Task description
Every line of the records below that has the word "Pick" should be copied.

***** Exercise material *****

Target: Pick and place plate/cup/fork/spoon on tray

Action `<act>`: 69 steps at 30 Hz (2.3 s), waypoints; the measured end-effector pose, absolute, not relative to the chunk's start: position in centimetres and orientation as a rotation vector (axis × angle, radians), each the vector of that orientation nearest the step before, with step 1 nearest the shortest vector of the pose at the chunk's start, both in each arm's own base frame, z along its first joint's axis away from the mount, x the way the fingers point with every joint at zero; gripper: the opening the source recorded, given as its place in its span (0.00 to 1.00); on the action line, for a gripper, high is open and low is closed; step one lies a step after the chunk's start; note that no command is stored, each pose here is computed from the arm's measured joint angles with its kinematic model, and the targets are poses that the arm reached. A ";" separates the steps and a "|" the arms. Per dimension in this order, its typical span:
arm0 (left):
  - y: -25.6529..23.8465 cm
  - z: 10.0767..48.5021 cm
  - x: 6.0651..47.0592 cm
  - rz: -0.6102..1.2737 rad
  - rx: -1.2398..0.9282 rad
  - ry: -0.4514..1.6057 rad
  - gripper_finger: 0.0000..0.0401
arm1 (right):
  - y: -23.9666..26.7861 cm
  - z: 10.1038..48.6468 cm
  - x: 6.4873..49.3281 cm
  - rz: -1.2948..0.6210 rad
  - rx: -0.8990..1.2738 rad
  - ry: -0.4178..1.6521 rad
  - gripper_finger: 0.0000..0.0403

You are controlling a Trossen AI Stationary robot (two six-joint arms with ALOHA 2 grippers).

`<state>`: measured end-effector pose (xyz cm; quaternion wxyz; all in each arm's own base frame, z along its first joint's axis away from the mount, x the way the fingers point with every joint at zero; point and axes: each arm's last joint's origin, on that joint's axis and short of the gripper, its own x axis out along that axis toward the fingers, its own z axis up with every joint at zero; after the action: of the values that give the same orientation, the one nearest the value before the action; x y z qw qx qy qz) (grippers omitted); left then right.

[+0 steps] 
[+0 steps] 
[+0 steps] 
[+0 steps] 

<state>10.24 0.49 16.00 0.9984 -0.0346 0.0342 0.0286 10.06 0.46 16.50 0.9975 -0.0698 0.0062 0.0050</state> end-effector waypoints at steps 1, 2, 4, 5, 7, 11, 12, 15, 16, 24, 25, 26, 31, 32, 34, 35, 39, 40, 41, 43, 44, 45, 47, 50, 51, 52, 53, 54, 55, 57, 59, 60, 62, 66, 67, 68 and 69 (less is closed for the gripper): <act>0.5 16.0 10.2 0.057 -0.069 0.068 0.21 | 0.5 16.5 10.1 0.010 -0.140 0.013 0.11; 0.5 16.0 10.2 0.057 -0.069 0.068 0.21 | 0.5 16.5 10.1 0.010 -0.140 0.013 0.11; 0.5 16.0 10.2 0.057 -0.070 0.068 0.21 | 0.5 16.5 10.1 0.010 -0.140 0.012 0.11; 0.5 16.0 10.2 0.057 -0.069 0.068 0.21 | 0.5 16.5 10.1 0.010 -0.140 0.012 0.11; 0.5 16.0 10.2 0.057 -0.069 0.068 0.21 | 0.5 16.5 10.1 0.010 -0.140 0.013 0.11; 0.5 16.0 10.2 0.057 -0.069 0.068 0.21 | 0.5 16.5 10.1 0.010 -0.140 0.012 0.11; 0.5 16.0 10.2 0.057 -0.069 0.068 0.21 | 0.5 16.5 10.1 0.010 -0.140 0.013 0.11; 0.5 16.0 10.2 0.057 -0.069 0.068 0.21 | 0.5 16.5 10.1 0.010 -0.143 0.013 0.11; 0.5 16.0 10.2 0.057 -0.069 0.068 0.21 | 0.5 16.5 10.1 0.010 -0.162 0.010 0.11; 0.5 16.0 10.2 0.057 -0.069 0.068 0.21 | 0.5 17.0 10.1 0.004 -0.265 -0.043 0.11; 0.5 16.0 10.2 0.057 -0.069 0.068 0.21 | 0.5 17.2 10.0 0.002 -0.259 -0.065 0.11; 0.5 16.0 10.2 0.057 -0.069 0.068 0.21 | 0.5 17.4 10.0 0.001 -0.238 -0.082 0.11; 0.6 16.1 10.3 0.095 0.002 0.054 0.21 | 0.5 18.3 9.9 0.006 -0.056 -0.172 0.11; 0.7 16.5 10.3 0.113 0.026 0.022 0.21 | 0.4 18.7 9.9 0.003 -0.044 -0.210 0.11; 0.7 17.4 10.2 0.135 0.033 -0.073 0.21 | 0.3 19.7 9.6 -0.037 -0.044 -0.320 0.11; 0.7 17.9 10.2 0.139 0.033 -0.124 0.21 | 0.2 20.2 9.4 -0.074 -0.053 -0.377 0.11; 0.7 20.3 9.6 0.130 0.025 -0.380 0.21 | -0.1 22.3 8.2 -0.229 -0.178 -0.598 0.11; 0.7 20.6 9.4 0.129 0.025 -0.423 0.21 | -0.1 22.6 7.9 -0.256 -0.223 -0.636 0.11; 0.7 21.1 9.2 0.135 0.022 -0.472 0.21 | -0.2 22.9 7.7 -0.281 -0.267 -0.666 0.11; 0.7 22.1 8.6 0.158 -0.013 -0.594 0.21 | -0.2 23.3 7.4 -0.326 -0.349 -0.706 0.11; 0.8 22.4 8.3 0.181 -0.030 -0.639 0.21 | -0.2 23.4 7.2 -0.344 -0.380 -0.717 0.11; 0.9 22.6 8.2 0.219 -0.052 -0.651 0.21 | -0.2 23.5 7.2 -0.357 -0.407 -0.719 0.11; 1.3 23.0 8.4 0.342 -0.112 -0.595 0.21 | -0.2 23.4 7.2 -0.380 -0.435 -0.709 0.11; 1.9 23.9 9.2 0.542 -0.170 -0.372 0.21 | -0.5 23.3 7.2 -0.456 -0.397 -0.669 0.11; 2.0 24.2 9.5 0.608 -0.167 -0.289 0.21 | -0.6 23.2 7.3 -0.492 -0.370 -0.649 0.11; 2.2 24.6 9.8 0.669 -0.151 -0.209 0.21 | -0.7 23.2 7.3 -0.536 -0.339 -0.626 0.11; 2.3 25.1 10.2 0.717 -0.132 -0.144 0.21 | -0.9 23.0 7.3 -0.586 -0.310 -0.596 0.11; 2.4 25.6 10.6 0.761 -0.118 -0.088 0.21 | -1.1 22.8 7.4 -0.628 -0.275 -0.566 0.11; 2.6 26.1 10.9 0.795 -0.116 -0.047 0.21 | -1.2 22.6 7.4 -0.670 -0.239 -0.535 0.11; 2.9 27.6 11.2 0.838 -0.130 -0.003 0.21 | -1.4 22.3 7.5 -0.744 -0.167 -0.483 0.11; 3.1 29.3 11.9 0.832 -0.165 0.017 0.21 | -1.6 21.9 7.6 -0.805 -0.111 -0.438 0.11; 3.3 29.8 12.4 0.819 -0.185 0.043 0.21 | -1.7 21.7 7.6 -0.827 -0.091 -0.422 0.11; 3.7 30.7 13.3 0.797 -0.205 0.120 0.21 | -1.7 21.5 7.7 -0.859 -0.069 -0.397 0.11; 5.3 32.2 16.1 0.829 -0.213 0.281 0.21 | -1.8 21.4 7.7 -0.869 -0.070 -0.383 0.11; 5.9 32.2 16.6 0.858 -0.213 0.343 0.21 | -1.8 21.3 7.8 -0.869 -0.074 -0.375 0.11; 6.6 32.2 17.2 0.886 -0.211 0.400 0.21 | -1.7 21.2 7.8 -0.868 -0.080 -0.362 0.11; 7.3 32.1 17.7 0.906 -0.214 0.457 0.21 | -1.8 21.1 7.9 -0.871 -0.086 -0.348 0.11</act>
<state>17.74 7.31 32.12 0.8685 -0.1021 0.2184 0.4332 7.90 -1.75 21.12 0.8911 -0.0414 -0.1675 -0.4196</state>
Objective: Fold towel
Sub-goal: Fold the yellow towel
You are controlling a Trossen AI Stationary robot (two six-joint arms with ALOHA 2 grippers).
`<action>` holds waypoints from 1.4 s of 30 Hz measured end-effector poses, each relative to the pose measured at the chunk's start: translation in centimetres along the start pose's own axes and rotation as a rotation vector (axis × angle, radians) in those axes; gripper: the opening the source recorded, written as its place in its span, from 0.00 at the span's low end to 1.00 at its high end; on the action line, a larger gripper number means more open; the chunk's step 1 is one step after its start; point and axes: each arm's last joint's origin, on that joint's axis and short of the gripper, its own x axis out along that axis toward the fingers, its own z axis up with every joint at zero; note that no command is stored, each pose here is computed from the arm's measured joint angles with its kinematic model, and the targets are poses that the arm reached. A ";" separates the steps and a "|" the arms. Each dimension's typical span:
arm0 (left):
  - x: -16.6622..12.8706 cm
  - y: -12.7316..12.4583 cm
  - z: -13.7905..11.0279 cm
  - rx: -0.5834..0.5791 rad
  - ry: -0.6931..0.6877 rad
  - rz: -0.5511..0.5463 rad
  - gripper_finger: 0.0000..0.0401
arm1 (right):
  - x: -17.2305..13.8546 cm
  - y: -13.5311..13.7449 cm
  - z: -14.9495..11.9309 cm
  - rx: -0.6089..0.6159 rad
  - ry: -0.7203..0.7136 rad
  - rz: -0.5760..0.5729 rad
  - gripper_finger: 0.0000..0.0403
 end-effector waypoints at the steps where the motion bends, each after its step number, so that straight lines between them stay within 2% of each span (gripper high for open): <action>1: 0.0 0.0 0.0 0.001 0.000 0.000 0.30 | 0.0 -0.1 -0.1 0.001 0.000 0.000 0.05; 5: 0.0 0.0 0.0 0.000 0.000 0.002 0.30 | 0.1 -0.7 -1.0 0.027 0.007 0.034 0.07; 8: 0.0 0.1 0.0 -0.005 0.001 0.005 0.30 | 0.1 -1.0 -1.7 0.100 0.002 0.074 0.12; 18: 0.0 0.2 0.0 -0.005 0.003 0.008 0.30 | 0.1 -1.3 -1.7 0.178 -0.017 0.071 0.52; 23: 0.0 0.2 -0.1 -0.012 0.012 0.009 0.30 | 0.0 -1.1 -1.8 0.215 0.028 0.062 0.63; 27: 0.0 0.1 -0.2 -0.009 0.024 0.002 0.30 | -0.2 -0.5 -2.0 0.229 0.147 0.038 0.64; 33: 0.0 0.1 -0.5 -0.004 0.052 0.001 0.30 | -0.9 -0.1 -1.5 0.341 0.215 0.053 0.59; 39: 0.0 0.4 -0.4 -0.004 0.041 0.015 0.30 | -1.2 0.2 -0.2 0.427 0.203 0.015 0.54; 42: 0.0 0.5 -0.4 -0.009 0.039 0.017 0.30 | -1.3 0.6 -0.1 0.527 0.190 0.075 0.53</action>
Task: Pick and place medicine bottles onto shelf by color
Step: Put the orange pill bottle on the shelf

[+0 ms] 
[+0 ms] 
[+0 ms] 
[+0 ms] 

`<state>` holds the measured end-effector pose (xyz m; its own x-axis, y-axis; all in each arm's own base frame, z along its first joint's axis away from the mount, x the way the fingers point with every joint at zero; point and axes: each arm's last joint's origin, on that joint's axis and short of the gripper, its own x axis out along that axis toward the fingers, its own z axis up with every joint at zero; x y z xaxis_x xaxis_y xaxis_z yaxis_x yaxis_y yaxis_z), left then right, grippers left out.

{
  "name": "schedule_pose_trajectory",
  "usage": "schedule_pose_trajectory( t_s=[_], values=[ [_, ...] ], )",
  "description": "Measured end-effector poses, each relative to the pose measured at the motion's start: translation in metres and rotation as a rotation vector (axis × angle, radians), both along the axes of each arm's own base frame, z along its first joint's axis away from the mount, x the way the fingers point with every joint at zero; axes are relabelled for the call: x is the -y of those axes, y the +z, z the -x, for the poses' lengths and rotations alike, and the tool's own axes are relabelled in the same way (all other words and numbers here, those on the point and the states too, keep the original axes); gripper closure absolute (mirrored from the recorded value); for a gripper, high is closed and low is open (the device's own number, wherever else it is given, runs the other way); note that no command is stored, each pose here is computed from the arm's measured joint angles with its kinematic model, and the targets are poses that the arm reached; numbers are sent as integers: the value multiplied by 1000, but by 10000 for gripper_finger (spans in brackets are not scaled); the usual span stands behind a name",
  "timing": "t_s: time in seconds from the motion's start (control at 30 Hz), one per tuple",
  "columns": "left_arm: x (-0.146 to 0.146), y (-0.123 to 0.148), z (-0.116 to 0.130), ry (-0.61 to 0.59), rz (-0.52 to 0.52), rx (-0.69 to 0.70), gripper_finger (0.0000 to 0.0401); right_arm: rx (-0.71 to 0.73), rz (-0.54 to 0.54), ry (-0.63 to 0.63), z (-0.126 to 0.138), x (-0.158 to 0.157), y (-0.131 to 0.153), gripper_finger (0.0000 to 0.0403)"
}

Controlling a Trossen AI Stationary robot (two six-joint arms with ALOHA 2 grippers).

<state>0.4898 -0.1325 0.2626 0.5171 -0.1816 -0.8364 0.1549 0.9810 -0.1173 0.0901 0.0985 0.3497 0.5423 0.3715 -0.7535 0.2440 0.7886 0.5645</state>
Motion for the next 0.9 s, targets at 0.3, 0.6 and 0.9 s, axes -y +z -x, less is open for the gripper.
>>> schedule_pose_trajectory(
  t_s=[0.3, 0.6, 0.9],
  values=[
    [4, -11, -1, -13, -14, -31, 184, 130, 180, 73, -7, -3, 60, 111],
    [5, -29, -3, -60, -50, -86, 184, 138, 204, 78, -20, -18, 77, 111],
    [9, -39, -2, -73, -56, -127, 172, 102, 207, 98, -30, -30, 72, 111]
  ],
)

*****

Answer to the problem
Target: Pick and place plate/cup/fork/spoon on tray
Task: Pick and place medicine bottles onto shelf by color

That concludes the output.